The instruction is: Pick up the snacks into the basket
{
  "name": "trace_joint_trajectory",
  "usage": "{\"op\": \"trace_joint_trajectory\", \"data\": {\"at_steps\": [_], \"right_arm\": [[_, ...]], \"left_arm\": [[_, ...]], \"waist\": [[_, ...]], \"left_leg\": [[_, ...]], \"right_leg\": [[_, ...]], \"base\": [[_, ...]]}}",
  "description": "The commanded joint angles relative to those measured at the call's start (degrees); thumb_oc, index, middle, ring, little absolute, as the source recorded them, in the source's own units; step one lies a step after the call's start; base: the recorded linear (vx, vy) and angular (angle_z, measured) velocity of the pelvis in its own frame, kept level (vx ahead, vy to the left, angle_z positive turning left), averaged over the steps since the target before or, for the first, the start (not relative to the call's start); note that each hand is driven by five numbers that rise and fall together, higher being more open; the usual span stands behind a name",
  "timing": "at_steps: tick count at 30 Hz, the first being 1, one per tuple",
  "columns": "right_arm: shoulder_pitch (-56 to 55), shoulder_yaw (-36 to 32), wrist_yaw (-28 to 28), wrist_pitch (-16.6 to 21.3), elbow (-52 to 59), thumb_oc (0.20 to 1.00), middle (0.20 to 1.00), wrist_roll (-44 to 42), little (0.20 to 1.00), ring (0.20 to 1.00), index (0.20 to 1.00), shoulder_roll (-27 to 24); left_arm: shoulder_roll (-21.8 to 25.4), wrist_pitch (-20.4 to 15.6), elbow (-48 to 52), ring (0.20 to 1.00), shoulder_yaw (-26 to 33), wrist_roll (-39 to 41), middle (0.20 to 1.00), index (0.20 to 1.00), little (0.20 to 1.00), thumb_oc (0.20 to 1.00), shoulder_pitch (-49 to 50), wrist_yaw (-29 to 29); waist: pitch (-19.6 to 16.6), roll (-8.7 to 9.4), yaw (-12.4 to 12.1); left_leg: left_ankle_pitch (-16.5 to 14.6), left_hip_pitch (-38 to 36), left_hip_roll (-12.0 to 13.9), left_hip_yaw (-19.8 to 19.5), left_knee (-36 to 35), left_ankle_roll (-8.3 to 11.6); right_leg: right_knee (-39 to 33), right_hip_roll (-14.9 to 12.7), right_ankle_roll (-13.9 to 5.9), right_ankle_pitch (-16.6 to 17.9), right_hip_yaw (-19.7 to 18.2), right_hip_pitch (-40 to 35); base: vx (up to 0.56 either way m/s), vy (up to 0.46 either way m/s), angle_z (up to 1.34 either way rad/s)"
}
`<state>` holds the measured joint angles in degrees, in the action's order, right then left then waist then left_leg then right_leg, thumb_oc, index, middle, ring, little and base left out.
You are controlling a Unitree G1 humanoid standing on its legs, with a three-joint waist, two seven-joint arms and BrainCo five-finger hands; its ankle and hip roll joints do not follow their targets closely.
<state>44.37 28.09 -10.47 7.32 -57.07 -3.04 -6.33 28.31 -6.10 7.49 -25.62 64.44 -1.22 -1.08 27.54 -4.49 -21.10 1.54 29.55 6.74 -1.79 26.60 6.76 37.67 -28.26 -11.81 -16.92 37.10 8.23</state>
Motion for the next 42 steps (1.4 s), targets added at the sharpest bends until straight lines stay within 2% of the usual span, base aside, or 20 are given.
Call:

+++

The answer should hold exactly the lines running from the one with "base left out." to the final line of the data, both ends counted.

`<state>` holds the measured joint angles in degrees, in the action's order, right then left then waist then left_leg then right_leg, thumb_oc, index, middle, ring, little and base left out.
You are controlling a Unitree G1 humanoid standing on its legs, with a three-joint waist, two seven-joint arms and BrainCo five-finger hands; its ankle and hip roll joints do not follow their targets closely.
<state>44.37 28.09 -10.47 7.32 -57.07 -3.04 -6.33 28.31 -6.10 7.49 -25.62 64.44 -1.22 -1.08 27.54 -4.49 -21.10 1.54 29.55 6.74 -1.79 26.60 6.76 37.67 -28.26 -11.81 -16.92 37.10 8.23</state>
Motion for the next 42 steps (1.4 s), targets added at the sharpest bends until straight lines stay within 2% of the usual span, base aside, or 20 are given.
Call:

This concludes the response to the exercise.